Ci sono incappata per caso un venerdì sera che, senza impegni, come unico compagno avevo il divano. Convinta di vederne a malapena l'inizio per poi tornare ad immergermi nel libro da cui latitavo da qualche giorno, sono finita invece per esserne catturata.
Tecnicamente il film mi è parso subito non eccellente, con una fotografia non così curata e mutevole, con un ritmo e dei riferimenti ad altre pellicole senza però mantenerne lo stesso mordente. Tutti questi pregiudizi, dovuti più al titolo sconosciuto e alla provenienza spagnola (oltre che alla programmazione molto tarda da parte di Rai4), sono però svaniti man mano che la vicenda prendeva piede, che mi travolgeva con la sua assurdità e con la sua potenza. Al di là infatti di qualche difetto, Salvador ha la sua forza nel raccontare la Storia, in tutta la sua drammaticità e insensatezza e nell'avere per protagonista un giovane che, nonostante qualche impasse, dimostra internazionalmente il suo valore (Daniel Brühl, protagonista in Goodbye, Lenin! e Bastardi senza gloria e ultimamente visto anche in E se vivessimo tutti insieme?).
Il Salvador del titolo è Salvador Puig Antich, l'ultimo condannato a morte nella Spagna franchista, giudicato colpevole di rapine e omicidio. I fatti raccontati partono dalla sua adolescenza ribelle e al suo unirsi al gruppo anarchico Movimento Ibèrico de Liberaciòn che cerca di dare aiuto ai lavoratori sempre più vessati dalla dittatura di Franco. Il gruppo di cui fa parte prende però una piega più estremista e iniziano così, come moderni Robin Hood, a colpire le banche per usare il denaro per aiutare la gente comune e le altre unità di protesta, mettendo in allarme la polizia. Le cose non si metteranno affatto bene, e dopo l'uso di armi da fuoco, il gruppo decide di scappare per un certo periodo in Francia e aspettare che le acque si calmino. Purtroppo, Salvador torna indietro, e quando la polizia cerca di catturarlo ne nasce un sparatoria nella quale lui stesso viene ferito mentre un poliziotto resta ucciso.
E' carcere, è processo, è condanna a morte.
Nei lunghi mesi di attesa, in molti si muovono per chiedere la grazia del giovane, la famiglia è sconvolta, perfino il papa cerca di interagire all'ultimo ma Francisco Franco non risponde al telefono.
Tutta questa vicenda ci viene raccontata con il cuore, schierati sì, di parte, ma di quella di un giovane idealista e generoso e non di un anarchico insurrezionalista.

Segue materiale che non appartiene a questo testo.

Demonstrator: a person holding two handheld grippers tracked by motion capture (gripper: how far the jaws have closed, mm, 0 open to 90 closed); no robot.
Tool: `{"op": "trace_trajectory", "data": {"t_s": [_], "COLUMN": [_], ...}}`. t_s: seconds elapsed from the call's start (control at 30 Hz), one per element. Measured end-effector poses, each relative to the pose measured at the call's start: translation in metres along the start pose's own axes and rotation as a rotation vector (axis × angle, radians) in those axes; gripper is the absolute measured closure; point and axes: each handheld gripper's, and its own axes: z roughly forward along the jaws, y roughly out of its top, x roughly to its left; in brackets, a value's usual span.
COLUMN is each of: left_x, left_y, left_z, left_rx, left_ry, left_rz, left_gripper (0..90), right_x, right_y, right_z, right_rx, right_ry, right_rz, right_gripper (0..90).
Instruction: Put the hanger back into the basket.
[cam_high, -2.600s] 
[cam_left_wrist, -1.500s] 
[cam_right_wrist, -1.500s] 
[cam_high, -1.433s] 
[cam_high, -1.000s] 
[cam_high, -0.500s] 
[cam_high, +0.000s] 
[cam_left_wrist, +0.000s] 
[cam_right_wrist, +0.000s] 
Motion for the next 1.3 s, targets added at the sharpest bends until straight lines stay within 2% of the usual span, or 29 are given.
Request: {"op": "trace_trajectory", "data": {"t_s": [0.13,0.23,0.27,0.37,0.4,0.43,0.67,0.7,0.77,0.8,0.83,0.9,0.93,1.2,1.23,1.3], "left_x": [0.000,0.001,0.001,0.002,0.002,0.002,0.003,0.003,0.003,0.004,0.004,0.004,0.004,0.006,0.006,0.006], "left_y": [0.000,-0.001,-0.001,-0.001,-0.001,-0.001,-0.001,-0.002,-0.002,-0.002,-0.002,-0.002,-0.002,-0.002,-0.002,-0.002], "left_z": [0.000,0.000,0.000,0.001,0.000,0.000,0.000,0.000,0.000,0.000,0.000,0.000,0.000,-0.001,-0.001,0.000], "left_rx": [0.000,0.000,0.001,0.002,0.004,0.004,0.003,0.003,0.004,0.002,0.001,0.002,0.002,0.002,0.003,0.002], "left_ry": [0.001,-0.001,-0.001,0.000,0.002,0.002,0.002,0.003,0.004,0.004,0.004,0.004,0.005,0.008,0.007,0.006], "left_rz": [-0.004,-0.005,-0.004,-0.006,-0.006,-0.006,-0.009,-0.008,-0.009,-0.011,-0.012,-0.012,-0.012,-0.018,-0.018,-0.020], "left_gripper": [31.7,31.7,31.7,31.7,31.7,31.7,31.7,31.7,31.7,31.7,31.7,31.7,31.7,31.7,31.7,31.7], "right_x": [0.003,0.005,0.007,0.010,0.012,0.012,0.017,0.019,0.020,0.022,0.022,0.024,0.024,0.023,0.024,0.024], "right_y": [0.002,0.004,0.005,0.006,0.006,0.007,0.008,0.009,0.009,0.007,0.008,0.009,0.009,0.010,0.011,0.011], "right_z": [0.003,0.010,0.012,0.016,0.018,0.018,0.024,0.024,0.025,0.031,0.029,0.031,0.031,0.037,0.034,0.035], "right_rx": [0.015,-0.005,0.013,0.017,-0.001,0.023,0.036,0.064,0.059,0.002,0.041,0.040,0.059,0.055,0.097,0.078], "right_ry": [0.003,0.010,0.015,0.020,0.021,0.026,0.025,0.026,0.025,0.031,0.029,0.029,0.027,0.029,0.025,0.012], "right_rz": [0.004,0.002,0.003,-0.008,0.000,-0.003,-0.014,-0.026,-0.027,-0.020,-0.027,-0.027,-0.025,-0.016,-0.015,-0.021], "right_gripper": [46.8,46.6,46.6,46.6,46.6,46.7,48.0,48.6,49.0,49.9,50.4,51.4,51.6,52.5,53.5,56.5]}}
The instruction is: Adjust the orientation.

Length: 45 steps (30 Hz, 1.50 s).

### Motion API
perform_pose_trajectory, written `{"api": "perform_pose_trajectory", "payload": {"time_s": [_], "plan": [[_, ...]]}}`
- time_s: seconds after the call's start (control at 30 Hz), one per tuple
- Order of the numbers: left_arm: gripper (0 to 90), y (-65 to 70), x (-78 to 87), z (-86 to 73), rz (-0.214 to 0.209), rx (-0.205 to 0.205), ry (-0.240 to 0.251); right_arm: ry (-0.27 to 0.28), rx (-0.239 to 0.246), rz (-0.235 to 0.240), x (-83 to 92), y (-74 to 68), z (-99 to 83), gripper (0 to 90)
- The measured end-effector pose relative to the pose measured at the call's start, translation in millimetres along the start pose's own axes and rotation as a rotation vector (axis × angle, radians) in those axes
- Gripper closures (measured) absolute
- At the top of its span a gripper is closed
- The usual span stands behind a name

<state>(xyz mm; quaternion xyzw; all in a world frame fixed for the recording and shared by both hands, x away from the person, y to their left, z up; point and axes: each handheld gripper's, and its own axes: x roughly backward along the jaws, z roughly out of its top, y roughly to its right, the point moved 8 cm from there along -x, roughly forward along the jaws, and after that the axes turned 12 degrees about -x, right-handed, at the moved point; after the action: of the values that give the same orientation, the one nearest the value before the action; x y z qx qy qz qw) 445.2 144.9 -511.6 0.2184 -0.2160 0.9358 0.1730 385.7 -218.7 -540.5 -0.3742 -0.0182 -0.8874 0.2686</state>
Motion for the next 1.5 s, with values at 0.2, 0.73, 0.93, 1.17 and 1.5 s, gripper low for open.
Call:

Un giovane capace di smuovere le coscienze di un popolo oltre che di chi gli sta a fianco. Sono infatti i momenti profondi e intimi della sua prigionia a catturare, immerso nei libri, nelle conversazioni con i suoi custodi, e forte nonostante ciò che lo attende, Salvador dimostra una maturità e un senso della giustizia più forte di quella di un tribunale, ma resta comunque un ragazzo il cui destino è fin troppo grande.
La punizione vuole essere esemplare (anche perchè nel frattempo in un attentato aveva perso la vita il primo ministro Luis Carrero Blanco), la morte avverrà per garrota, strumento di tortura ancestrale il cui utilizzo fa raggelare. Si finisce così per versare lacrime di odio e di dolore, per un processo ingiusto e manovrato, per una vita che poteva essere risparmiata ma che, negli anni e nei giorni subito dopo la sua morte, si è fatta simbolica e portatrice di un messaggio universale che ancora oggi ha la sua eco.